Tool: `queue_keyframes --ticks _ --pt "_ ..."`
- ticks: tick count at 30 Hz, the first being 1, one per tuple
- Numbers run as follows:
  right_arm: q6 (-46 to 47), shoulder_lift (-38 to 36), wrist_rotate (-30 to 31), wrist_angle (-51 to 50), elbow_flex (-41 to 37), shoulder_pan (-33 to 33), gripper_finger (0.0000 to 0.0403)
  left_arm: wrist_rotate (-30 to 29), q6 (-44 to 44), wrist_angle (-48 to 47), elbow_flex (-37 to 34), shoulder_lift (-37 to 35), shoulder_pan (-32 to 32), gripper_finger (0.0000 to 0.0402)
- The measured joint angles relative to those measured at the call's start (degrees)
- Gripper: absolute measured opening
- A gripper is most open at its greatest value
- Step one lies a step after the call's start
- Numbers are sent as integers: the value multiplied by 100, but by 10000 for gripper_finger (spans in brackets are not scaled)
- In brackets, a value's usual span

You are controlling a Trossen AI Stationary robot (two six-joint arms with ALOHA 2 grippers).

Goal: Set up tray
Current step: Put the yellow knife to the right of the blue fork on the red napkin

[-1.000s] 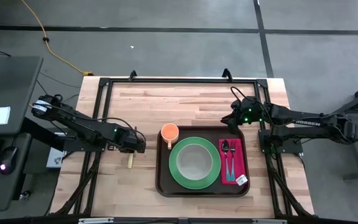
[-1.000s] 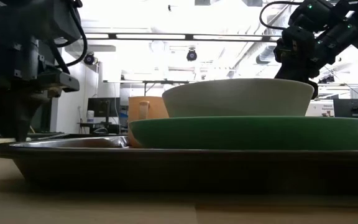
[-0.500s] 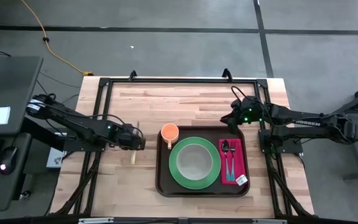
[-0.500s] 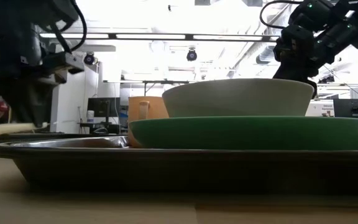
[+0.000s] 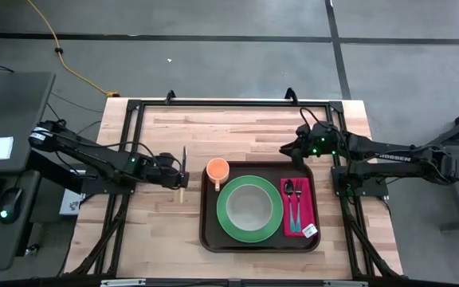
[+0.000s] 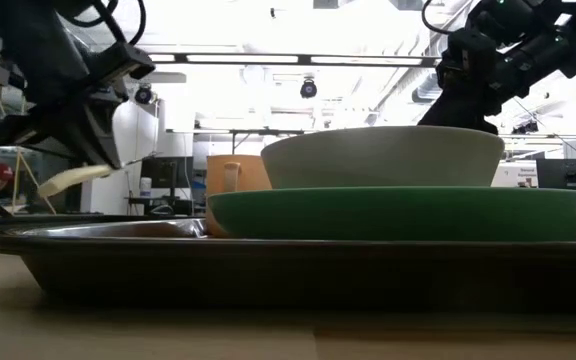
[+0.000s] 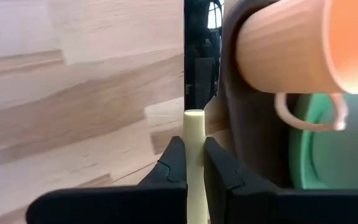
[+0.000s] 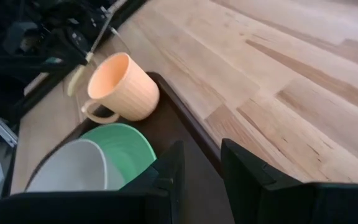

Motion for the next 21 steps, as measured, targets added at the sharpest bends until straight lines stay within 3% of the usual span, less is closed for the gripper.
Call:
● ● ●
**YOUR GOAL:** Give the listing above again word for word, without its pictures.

**OUTPUT OF THE TASK:**
Tool: `queue_keyframes --ticks _ --pt "_ ..."`
- ticks: tick count at 30 Hz, the first being 1, one per tuple
- Numbers run as follows:
  right_arm: q6 (-46 to 47), shoulder_lift (-38 to 36), wrist_rotate (-30 to 31), wrist_angle (-51 to 50), elbow_flex (-41 to 37), shoulder_pan (-33 to 33), gripper_finger (0.0000 to 0.0403)
  left_arm: wrist_rotate (-30 to 29), q6 (-44 to 44), wrist_angle (-48 to 47), elbow_flex (-37 to 34), shoulder_lift (-37 to 35), shoulder_pan (-32 to 32), gripper_finger (0.0000 to 0.0402)
- The measured joint angles relative to those measured at the call's start (degrees)
- Gripper: absolute measured opening
- A gripper is most open at its greatest value
- Step one lies a step after the call's start
- Numbers are sent as integers: the value multiplied by 100, but by 10000 for gripper_finger (spans in brackets are not scaled)
- In brackets, a value's usual span

You are controlling a Trossen AI Stationary robot (two six-joint arms with ALOHA 2 grippers).

Goal: Set up tray
Current step: Put the yellow knife to the right of the blue fork on the red napkin

[-1.000s] 
[-1.000s] 
[-0.500s] 
[-0.500s] 
[+0.000s] 
[+0.000s] 
[+0.000s] 
[+0.000s] 

Motion for the next 21 steps, as measured, targets added at the sharpest bends until straight lines stay within 3% of the usual span, less is closed for the gripper.
Call:

Nothing further is required for this exercise.